WORK INSTRUCTIONS: I would like every line of the records below that contains the word "rice" copied.
---------- DATASET ENTRIES ----------
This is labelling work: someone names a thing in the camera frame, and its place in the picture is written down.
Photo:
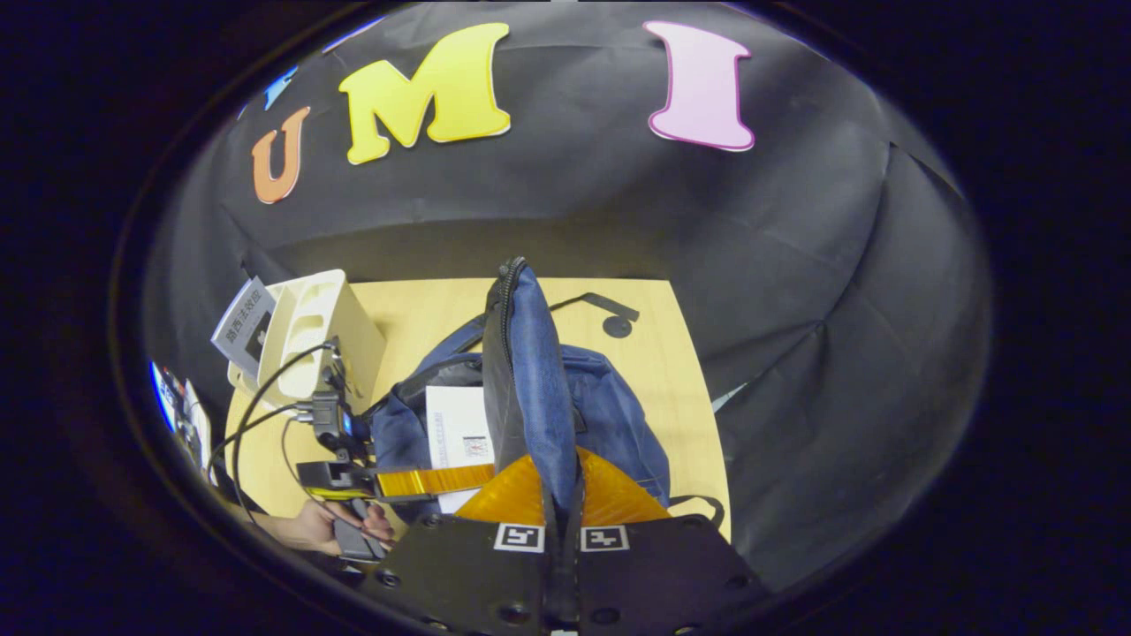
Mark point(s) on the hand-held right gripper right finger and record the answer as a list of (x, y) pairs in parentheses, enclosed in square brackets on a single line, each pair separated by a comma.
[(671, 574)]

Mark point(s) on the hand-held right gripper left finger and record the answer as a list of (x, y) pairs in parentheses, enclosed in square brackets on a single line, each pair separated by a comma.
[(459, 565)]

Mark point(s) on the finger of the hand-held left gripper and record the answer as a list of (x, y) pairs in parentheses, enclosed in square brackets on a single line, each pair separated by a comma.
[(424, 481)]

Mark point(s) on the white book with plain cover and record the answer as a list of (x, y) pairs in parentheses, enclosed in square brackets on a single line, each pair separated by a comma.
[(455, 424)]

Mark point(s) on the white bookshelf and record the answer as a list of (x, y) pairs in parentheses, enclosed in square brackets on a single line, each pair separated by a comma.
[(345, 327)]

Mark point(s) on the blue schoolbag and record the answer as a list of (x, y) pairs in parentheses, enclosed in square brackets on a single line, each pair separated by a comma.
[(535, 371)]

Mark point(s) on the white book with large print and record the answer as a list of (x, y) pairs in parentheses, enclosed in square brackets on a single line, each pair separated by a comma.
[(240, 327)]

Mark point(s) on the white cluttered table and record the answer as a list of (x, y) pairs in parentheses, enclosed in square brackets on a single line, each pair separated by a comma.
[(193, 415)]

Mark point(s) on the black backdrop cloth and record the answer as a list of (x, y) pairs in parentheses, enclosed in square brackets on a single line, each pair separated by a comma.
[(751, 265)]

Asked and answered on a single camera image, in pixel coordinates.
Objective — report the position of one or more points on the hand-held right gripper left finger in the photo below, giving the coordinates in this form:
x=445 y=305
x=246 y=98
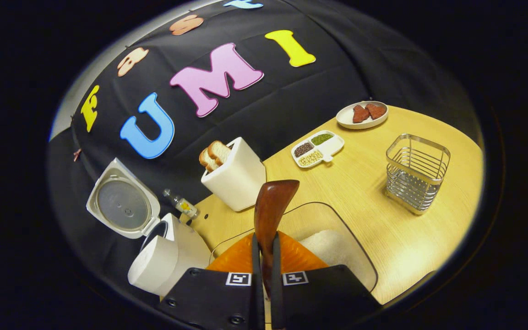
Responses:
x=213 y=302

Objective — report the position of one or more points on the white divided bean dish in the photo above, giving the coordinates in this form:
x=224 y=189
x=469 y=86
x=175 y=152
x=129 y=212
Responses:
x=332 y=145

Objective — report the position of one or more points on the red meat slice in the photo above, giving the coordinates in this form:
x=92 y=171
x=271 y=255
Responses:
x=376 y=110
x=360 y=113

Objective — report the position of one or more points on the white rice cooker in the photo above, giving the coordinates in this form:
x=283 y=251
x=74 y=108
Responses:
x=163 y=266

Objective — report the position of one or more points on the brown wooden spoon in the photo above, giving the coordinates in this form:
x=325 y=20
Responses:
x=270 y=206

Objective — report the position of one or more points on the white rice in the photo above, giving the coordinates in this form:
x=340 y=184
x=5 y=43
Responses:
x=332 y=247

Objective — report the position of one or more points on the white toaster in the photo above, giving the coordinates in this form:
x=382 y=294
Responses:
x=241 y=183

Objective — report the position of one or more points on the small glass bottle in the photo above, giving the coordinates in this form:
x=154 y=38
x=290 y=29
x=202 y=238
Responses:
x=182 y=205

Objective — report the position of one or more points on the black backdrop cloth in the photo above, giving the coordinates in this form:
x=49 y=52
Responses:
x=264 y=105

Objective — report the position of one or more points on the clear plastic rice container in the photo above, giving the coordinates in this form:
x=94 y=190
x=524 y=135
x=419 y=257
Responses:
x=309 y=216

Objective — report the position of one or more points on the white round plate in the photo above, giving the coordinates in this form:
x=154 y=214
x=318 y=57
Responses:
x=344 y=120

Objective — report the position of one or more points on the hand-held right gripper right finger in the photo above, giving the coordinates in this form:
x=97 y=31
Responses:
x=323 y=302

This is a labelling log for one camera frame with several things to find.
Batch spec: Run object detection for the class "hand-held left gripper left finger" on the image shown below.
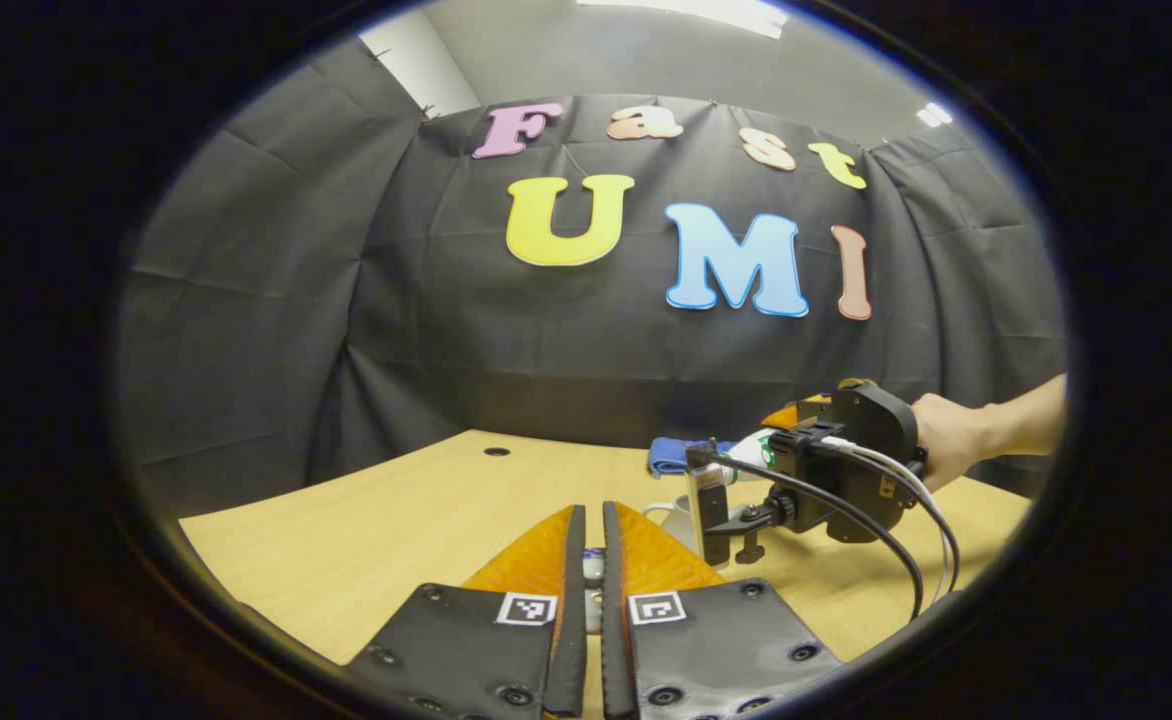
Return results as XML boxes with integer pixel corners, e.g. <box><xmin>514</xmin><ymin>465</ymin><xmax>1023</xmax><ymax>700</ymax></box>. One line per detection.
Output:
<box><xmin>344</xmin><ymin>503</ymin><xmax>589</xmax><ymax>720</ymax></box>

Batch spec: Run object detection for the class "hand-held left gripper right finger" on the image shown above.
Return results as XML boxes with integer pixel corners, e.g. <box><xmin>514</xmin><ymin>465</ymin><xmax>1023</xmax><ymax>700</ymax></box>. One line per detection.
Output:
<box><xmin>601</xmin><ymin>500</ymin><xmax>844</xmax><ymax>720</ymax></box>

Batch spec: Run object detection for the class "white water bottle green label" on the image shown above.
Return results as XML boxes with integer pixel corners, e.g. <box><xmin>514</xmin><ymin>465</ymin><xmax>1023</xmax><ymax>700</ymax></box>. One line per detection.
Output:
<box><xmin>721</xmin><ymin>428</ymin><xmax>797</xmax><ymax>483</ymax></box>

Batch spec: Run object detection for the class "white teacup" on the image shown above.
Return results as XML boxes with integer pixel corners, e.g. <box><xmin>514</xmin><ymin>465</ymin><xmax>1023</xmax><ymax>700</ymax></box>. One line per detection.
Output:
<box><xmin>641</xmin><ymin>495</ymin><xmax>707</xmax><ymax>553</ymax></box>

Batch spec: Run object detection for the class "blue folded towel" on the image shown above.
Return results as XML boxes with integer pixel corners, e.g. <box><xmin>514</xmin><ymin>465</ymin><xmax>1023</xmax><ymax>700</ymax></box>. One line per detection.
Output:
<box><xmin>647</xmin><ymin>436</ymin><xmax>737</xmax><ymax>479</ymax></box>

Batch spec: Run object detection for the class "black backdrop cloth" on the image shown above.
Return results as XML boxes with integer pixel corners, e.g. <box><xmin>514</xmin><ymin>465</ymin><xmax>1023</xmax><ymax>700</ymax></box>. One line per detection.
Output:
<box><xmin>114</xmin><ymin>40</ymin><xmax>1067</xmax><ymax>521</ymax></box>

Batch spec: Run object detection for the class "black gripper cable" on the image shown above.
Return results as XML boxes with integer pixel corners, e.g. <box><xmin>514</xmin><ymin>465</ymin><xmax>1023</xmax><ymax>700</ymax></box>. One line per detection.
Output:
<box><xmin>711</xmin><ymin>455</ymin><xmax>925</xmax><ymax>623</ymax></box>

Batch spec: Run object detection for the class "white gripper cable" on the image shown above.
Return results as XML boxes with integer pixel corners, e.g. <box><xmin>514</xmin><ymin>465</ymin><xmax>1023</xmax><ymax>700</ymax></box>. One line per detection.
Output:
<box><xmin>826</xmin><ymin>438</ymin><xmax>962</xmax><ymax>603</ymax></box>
----------
YOUR RESPONSE:
Objective — report the position of one or more points on the white rice cooker in the photo above, giving the coordinates in this form:
Objective — report the position of one or more points on the white rice in the photo above, giving the coordinates in this form:
Objective — report the position of one or more points on the clear plastic rice container in the photo above, giving the coordinates in this form:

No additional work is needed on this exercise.